▸ EXERCISE DATA:
- - - - -

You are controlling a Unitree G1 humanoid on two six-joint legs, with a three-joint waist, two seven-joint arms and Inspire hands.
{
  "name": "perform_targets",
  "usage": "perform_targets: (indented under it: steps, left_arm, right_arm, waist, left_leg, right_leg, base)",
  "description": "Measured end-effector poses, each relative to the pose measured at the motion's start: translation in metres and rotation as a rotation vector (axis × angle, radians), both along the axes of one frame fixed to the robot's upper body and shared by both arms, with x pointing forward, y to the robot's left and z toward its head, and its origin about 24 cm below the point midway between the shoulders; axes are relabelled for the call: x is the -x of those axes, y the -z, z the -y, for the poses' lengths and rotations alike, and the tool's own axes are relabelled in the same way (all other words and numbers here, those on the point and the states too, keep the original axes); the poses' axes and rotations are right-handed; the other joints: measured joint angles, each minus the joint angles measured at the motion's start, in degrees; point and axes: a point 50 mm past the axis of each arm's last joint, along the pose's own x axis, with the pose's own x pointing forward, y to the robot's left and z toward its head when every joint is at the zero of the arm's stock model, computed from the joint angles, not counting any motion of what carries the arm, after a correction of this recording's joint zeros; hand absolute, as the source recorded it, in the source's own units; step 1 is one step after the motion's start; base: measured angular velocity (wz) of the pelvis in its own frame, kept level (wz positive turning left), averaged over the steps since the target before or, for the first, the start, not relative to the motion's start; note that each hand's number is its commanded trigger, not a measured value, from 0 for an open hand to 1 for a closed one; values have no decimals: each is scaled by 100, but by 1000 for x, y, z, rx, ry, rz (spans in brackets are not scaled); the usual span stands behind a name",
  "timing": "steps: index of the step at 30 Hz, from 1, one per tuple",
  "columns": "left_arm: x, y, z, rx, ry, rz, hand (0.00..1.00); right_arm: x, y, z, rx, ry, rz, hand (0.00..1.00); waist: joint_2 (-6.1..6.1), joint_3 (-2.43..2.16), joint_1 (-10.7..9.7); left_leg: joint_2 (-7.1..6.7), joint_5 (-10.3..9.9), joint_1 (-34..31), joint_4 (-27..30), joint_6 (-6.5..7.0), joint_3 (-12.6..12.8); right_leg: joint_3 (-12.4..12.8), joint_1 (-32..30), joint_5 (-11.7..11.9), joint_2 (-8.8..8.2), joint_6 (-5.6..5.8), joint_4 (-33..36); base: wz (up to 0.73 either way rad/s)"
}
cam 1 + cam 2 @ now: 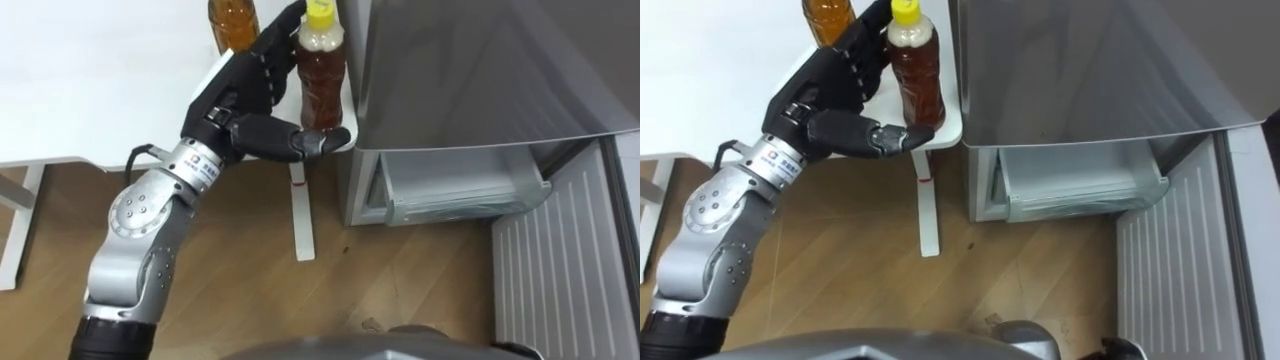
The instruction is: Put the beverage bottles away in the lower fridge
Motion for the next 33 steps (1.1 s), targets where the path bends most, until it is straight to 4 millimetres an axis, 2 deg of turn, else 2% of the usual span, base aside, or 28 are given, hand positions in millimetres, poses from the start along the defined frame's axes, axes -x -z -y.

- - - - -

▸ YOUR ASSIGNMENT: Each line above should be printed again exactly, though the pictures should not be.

▸ YOUR SOLUTION:
You are controlling a Unitree G1 humanoid on two six-joint legs, with a three-joint waist, two seven-joint arms and Inspire hands.
{
  "name": "perform_targets",
  "usage": "perform_targets: (indented under it: steps, left_arm, right_arm, waist, left_leg, right_leg, base)",
  "description": "Measured end-effector poses, each relative to the pose measured at the motion's start: translation in metres and rotation as a rotation vector (axis × angle, radians), both along the axes of one frame fixed to the robot's upper body and shared by both arms, with x pointing forward, y to the robot's left and z toward its head, and its origin about 24 cm below the point midway between the shoulders; axes are relabelled for the call: x is the -x of those axes, y the -z, z the -y, for the poses' lengths and rotations alike, and the tool's own axes are relabelled in the same way (all other words and numbers here, those on the point and the states too, keep the original axes); the poses' axes and rotations are right-handed; the other joints: measured joint angles, each minus the joint angles measured at the motion's start, in degrees; point and axes: a point 50 mm past the axis of each arm's last joint, along the pose's own x axis, with the pose's own x pointing forward, y to the robot's left and z toward its head when every joint is at the zero of the arm's stock model, computed from the joint angles, not counting any motion of what carries the arm, after a correction of this recording's joint zeros; hand absolute, as the source recorded it, in the source's own units; step 1 is one step after the motion's start; base: measured angular velocity (wz) of the pelvis in its own frame, kept level (wz positive turning left), averaged over the steps since the target before or, for the first, the start, not relative to the motion's start; note that each hand's number is its commanded trigger, not a measured value, from 0 for an open hand to 1 for a closed one; values have no decimals: each is scaled by 100, but by 1000 for x, y, z, rx, ry, rz (spans in brackets are not scaled); the usual span stands behind a name",
  "timing": "steps: index of the step at 30 Hz, from 1, one per tuple",
  "columns": "left_arm: x, y, z, rx, ry, rz, hand (0.00..1.00); right_arm: x, y, z, rx, ry, rz, hand (0.00..1.00); waist: joint_2 (-6.1..6.1), joint_3 (-2.43..2.16), joint_1 (-10.7..9.7); left_leg: joint_2 (-7.1..6.7), joint_5 (-10.3..9.9), joint_1 (-34..31), joint_4 (-27..30), joint_6 (-6.5..7.0), joint_3 (-12.6..12.8); right_leg: joint_3 (-12.4..12.8), joint_1 (-32..30), joint_5 (-11.7..11.9), joint_2 (-8.8..8.2), joint_6 (-5.6..5.8), joint_4 (-33..36); base: wz (up to 0.73 either way rad/s)"
}
cam 1 + cam 2 @ now: 
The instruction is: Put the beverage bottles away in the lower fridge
Motion for the next 33 steps (1.1 s), targets where the path bends most, until it is straight to 4 millimetres an axis, 2 deg of turn, else 2% of the usual span, base aside, or 28 are given, hand positions in millimetres, poses from the start along the defined frame's axes, axes -x -z -y.

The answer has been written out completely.